Puritanical Culture
Gilbert N. Kahn is a professor of Political Science at Kean University.
The explosion of news stories last week as the issue of same sex marriages entered the presidential debate season was expected and dramatic. The inches of copy and air time devoted to this issue was appalling. Only in the U.S. can a matter which should be left to personal as well as religious preference become a major election year football. Like abortion rights and the right to die U.S. policy makers actually believe that these moral and ethical issues need to continue to be part of the public policy agenda.
This “firestorm” needs to be juxtaposed with the discussions developing over France’s new President, Francois Hollande, and his non-marital relationship with France’s new first lady, Valerie Trierweiler. Unlike the U.S., as was the case with former French President Francois Mitterand, for the French people the politics of the nation is not affected by the personal life of a President.
The U.S. continues to have as well, a selective choice over which moral and social norms ought to be institutionalized into public policy and which ones can be ignored. Fundamentalists can attack abortion rights and same sex marriage but children born out of wedlock or religious intolerance of Mormons, among others, is acceptable. Religions articulate the tenets of their belief, but when it becomes part of evaluating a candidate’s qualifications for office or a rationale for public policy it seems that the French and most Europeans seem to understand the issue more clearly.

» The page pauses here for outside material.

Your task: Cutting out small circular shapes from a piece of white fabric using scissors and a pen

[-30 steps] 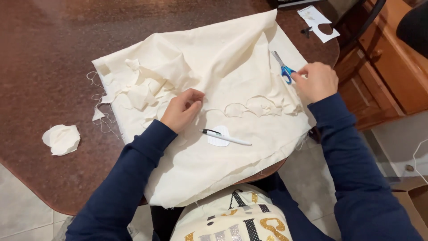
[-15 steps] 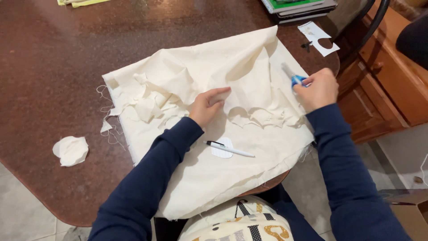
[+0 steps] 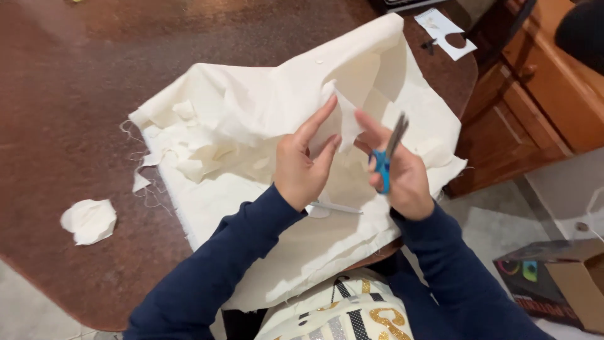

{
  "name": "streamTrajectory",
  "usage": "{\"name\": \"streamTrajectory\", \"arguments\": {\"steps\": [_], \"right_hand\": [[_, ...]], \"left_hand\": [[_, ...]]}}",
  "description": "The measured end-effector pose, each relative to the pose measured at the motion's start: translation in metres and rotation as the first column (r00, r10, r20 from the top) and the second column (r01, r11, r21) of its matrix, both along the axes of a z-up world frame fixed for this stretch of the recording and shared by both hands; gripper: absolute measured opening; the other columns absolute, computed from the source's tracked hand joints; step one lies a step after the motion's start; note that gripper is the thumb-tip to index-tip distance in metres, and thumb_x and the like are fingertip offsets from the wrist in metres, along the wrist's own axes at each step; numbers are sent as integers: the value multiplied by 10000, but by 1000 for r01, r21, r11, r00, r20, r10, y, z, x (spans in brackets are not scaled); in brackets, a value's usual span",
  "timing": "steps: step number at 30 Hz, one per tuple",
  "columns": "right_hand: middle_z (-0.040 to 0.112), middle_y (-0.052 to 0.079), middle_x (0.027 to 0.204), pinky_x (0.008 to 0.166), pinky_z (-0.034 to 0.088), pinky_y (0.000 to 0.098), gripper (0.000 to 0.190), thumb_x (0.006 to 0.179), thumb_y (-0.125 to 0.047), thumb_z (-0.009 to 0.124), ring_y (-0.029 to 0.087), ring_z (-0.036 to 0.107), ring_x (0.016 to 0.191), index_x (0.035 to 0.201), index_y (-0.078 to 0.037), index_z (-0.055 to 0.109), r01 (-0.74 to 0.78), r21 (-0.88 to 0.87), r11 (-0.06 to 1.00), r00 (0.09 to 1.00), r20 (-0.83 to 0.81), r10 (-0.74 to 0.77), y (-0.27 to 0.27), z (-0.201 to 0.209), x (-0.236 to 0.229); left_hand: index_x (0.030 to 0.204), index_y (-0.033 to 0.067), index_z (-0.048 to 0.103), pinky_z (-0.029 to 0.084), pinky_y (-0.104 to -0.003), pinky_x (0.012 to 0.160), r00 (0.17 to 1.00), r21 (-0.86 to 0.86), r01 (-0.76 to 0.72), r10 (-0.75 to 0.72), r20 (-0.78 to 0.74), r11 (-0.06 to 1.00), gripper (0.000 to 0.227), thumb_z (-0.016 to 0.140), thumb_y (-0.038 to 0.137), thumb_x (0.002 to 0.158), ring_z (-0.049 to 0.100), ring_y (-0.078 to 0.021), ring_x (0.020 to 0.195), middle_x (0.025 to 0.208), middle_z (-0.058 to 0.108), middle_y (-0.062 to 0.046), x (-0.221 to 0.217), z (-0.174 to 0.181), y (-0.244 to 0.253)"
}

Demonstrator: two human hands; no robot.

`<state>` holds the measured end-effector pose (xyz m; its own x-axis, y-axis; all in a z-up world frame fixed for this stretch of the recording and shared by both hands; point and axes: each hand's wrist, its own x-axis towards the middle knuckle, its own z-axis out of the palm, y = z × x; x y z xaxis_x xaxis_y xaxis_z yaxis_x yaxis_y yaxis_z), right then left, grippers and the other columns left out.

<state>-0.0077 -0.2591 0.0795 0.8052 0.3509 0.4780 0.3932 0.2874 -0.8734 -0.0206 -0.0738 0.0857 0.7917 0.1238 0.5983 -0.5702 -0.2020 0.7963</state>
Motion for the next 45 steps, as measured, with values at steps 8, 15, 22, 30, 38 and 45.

As the New York Times reported of Hollande and Trierweiler, their major political problem will be how they will deal with a state visit to Saudi Arabia where unmarried cohabitation is not accepted. As was the case with Dominique Strauss-Kahn, for the French if it was established that the woman whom he engaged in his hotel was not raped but a willing partner, then the entire episode was irrelevant to Strauss-Kahn’s qualifications.
In America, on the other hand, one of the major parties orchestrated an impeachment trial of a president based on alleged legal offenses while in office, when in actuality he was being attacked by self-righteous legislators–all of whom themselves are hardly squeaky clean—for having intimate relations with a consenting White House intern; embarrassing, yes, but not impeachable.
All of which suggests that it is past time where the various churches are determining factors in public policy. They need to influence their parishioners and believers to do what they believe is right, but not that the states or the federal government should mandate moral and ethical behavior. The same sex marriage debate is the abortion debate of 2012.